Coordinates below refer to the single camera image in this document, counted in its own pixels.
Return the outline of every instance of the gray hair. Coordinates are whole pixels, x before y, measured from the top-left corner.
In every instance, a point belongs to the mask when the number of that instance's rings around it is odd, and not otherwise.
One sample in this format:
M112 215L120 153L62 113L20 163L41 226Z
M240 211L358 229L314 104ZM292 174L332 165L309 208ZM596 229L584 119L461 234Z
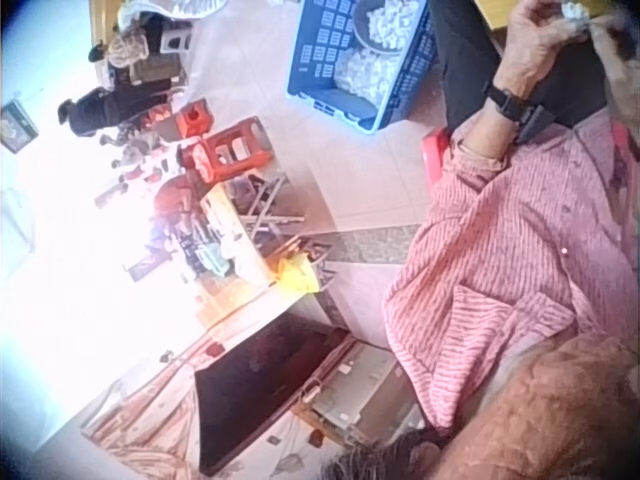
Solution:
M425 442L443 446L432 430L411 430L388 446L355 447L325 465L318 480L424 480L424 466L411 454Z

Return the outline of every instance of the pink striped shirt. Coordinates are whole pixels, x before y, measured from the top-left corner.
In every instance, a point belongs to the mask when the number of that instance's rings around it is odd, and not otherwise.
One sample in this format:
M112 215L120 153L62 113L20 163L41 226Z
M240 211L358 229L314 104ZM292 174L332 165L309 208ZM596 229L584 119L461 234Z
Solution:
M519 342L637 332L637 278L607 200L610 132L604 111L553 125L493 178L445 162L384 302L391 348L440 432Z

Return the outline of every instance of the black cloth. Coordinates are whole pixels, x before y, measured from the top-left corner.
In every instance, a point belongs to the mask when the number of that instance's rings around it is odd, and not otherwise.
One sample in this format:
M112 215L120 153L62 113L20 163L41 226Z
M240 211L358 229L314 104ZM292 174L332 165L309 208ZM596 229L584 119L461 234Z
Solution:
M105 127L107 120L104 98L107 95L109 95L108 90L102 87L95 88L71 106L69 126L73 133L79 137L91 136Z
M147 38L147 47L149 54L156 55L160 53L160 41L162 39L162 29L168 22L166 17L157 13L150 13L145 18L140 18L141 27Z
M110 92L96 88L79 99L69 110L71 131L78 136L91 136L97 130L116 127L123 122L166 104L171 79L141 85L122 85Z
M453 132L484 105L482 90L493 79L500 56L473 0L429 0L429 9L443 67L447 128ZM530 100L571 128L606 105L604 84L593 44L572 44L560 52Z

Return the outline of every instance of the black watch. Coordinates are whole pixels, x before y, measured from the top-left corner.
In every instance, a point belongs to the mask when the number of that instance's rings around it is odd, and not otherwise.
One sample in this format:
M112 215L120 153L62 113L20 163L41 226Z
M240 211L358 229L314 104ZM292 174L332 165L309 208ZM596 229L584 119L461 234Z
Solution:
M500 90L492 82L487 82L483 93L496 104L498 112L512 122L522 126L531 118L534 108L509 90Z

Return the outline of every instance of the blue plastic crate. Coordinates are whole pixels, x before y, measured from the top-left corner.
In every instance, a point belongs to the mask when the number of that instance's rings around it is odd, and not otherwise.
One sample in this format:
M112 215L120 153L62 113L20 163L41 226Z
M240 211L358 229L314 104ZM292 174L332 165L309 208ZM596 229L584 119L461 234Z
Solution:
M360 47L353 32L357 0L304 0L287 94L338 118L364 133L374 133L407 118L421 81L436 60L428 0L421 0L411 42L400 54L393 87L382 106L340 90L333 81L335 64L345 50Z

---

> _WHAT THE TASK ASKS_
Before printing the records again, strip out the pictures; change nothing else.

> _ANSWER TO THIS TASK_
Coordinates below refer to the single camera image in this document, counted in its own pixels.
Return the outline of every instance of the gray hair. Coordinates are whole pixels, x before y, measured from the top-left corner.
In every instance, a point belongs to the mask when the number of that instance's rings around it is odd, and not otherwise.
One sample in this format:
M112 215L120 153L62 113L20 163L41 226Z
M240 211L358 229L314 104ZM292 174L332 165L309 208ZM596 229L584 119L461 234Z
Solution:
M425 442L443 446L432 430L411 430L388 446L355 447L325 465L318 480L424 480L424 466L411 454Z

Return the outline of every instance of the pink striped shirt. Coordinates are whole pixels, x before y, measured from the top-left corner.
In every instance, a point belongs to the mask when the number of that instance's rings around it is odd, and not otherwise.
One sample in this format:
M112 215L120 153L62 113L20 163L41 226Z
M240 211L358 229L314 104ZM292 174L332 165L309 208ZM596 229L584 119L461 234Z
Solution:
M519 342L637 332L637 278L607 200L610 132L604 111L553 125L493 178L445 162L384 302L391 348L440 432Z

Return the outline of every instance of the black cloth. Coordinates are whole pixels, x before y, measured from the top-left corner.
In every instance, a point belongs to the mask when the number of that instance's rings around it is odd, and not otherwise.
One sample in this format:
M112 215L120 153L62 113L20 163L41 226Z
M240 211L358 229L314 104ZM292 174L332 165L309 208ZM596 229L584 119L461 234Z
Solution:
M105 127L107 120L104 98L107 95L109 95L108 90L102 87L95 88L71 106L69 126L73 133L79 137L91 136Z
M147 38L147 47L149 54L156 55L160 53L160 41L162 39L162 29L168 22L166 17L157 13L150 13L145 18L140 18L141 27Z
M110 92L96 88L79 99L69 110L71 131L78 136L91 136L97 130L116 127L123 122L166 104L171 79L141 85L122 85Z
M453 132L484 105L482 90L493 79L500 56L473 0L429 0L429 9L443 67L447 128ZM530 100L571 128L606 105L604 84L593 44L572 44L560 52Z

Return the outline of every instance of the black watch. Coordinates are whole pixels, x before y, measured from the top-left corner.
In every instance, a point belongs to the mask when the number of that instance's rings around it is odd, and not otherwise.
One sample in this format:
M112 215L120 153L62 113L20 163L41 226Z
M240 211L358 229L314 104ZM292 174L332 165L309 208ZM596 229L584 119L461 234Z
Solution:
M500 90L492 82L487 82L483 93L496 104L498 112L512 122L522 126L531 118L534 108L509 90Z

Return the outline of every instance of the blue plastic crate. Coordinates are whole pixels, x before y, measured from the top-left corner.
In every instance, a point belongs to the mask when the number of that instance's rings around it is odd, and not otherwise.
One sample in this format:
M112 215L120 153L62 113L20 163L41 226Z
M240 211L358 229L314 104ZM292 174L332 165L309 208ZM596 229L584 119L461 234Z
Solution:
M360 47L353 32L357 0L304 0L287 94L338 118L364 133L374 133L407 118L421 81L436 60L428 0L421 0L411 42L400 54L393 87L382 106L340 90L333 81L335 64L345 50Z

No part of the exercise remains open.